Working hours in public institutions in Turkey are generally between 08:30am to 12:30pm and 1:00pm to 5:30pm but working hours arrangements in private institutions may vary.

Public Holidays

The main public holidays are:
  • January 1: New Year's Eve.
  • April 23: National sovereignty and children's day.
  • May 1: Labour and solidarity day.
  • May 19: Commemoration of Atatürk, youth and sports day.
  • July 15: Democracy and freedom day.
  • August 30: National victory day.
  • October 29: Republic day.
The Islamic celebrations of Ramadan and the Feast of Sacrifice are also counted as public holidays, but the date changes every year according to the religious calendar.
2. What are the key recent developments affecting doing business in your jurisdiction?
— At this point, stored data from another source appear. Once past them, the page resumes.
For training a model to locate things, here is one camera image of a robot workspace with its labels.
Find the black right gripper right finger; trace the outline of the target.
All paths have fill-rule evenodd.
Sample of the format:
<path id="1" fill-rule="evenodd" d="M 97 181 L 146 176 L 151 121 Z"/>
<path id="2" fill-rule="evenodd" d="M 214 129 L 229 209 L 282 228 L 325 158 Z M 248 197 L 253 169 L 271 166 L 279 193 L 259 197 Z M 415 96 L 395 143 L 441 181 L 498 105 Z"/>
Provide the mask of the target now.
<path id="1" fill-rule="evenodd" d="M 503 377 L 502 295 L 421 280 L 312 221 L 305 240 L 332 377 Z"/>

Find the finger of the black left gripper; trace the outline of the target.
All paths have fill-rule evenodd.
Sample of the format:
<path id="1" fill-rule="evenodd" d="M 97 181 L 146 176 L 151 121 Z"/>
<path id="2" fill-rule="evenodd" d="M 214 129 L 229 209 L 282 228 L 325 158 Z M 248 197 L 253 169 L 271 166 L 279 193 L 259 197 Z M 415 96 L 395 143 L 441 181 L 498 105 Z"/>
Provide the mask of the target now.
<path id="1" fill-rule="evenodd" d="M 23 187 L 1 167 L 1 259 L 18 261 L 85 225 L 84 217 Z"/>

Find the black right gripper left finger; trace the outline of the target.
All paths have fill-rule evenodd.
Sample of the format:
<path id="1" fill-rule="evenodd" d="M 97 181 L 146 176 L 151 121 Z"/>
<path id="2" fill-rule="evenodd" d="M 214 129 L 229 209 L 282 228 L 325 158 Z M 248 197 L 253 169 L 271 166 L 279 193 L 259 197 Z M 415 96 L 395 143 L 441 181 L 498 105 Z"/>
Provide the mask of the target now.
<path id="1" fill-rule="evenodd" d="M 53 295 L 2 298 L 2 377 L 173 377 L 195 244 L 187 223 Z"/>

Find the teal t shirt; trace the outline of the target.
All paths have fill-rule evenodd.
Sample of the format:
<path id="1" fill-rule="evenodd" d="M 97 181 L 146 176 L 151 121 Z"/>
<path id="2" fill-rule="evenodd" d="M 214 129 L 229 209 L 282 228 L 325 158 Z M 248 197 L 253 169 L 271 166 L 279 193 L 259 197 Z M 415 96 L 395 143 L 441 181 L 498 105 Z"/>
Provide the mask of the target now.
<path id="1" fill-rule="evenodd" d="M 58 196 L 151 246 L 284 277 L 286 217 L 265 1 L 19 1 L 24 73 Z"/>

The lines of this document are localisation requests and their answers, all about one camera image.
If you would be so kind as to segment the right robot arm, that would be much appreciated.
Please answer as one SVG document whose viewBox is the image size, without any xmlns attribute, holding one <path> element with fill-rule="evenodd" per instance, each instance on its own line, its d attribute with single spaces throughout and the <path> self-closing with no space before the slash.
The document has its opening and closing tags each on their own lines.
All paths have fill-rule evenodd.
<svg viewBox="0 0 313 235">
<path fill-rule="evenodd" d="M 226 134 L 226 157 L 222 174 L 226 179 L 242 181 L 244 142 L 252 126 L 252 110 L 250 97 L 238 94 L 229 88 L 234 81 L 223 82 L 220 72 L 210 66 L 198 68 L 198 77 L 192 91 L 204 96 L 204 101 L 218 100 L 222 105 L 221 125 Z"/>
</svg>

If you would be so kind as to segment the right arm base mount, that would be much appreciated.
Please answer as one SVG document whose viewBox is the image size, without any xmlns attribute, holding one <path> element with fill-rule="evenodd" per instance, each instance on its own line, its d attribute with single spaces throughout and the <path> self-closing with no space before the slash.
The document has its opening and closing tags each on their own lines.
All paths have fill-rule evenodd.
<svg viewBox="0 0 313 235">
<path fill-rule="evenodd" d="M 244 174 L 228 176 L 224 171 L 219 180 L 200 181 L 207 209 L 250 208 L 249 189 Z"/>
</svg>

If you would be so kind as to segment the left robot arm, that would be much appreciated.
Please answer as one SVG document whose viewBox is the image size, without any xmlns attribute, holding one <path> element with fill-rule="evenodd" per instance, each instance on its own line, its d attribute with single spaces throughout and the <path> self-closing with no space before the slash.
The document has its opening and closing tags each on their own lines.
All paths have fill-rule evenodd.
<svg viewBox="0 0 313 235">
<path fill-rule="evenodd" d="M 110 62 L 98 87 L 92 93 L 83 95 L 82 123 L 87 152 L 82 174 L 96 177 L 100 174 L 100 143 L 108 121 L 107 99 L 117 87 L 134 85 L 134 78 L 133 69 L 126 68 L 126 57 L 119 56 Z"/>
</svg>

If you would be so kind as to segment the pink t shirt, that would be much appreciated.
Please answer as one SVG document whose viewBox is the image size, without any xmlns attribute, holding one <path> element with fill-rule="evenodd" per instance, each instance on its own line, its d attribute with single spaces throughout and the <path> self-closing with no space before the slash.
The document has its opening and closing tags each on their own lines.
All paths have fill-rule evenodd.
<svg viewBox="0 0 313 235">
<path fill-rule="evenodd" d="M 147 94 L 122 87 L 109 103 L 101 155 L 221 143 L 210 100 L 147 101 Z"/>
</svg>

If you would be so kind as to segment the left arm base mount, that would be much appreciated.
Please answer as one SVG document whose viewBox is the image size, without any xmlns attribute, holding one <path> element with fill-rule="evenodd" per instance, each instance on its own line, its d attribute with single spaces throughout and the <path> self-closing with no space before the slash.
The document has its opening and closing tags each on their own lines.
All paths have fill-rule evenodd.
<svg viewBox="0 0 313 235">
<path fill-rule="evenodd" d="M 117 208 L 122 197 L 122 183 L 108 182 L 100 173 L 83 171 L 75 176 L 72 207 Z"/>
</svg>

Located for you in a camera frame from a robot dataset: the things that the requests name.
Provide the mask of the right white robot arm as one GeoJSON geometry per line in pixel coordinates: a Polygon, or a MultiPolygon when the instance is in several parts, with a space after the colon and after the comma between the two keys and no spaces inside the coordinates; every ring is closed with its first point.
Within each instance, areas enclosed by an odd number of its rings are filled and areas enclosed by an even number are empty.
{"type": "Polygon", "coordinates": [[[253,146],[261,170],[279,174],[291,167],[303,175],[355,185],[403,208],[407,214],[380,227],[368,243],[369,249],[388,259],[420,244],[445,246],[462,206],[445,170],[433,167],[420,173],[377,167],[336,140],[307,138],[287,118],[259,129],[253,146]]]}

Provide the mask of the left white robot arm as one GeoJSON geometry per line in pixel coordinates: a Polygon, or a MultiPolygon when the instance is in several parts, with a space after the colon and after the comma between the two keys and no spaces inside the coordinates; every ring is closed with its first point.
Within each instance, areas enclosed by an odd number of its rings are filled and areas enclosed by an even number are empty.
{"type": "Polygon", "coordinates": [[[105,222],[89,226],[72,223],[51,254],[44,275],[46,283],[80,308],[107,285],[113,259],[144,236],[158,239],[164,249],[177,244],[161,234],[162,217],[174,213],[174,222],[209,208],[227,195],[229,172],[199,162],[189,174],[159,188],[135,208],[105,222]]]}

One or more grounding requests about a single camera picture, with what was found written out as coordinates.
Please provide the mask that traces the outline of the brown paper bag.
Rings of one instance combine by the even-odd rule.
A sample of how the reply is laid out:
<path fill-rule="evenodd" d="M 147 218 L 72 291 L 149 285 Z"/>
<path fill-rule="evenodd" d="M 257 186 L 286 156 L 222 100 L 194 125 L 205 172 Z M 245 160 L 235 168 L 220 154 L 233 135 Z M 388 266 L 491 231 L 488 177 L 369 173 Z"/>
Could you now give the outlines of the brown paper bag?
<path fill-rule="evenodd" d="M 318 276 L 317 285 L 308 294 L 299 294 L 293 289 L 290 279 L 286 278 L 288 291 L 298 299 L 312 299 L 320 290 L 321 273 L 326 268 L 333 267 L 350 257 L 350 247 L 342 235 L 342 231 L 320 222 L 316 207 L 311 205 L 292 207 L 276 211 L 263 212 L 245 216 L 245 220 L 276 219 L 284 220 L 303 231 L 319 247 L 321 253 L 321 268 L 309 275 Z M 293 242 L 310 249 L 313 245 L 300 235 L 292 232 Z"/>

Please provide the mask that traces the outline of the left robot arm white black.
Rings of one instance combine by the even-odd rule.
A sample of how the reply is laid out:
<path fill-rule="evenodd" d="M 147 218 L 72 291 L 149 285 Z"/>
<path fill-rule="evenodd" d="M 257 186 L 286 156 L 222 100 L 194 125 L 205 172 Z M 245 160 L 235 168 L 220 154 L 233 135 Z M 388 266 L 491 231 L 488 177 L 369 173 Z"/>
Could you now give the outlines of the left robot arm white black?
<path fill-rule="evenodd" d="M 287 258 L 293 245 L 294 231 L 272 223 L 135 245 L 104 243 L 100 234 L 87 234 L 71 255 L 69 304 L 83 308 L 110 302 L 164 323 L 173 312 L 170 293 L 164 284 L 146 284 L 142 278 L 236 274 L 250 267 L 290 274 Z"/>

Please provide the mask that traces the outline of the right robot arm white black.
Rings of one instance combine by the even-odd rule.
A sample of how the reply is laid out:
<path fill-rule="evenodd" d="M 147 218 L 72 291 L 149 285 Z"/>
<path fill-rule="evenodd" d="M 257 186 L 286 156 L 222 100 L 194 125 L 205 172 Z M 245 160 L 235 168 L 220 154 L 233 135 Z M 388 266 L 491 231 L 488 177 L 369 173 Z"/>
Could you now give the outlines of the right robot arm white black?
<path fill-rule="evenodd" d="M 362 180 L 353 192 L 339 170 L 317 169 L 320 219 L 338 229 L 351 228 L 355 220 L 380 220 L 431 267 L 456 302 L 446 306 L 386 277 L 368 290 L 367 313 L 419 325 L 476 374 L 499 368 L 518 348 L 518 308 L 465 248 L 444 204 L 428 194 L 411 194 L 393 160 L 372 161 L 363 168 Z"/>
Key Business and Economic Events

It is currently indicated that the 5.8% growth targeted in the New Economic Programme in 2021 is unrealistic. International organisations such as the OECD and the IMF predict that growth will be between 3% and 5%. The main economic agenda in 2021 involves increasing international investors' trust in the Turkish economy.

Political Events

Turkey's last presidential election was held on June 2018, and Recep Tayyip Erdogan was re-elected. Municipal elections were held in 2019, and the current government and their supporting alliance received a significant share of the vote. However, the opposition alliance took the lead in major metropolitan cities such as Izmir, Istanbul, Ankara and Antalya. The next presidential election is expected to be held in June 2023.

New Legislation

Tax. Recent changes to the tax legislation include the following:
  • Thresholds and exemption amounts were updated in the usual way at the beginning of the year.
  • A new income tax circular (No 314) introduced some tax exemptions from April 2021 for internet sales of home-made products.
  • The corporate tax rate was set at 23% for 2022.
  • A restructuring and partial tax exemption for tax and social security debts was announced in June 2021 and will remain applicable until November 2021.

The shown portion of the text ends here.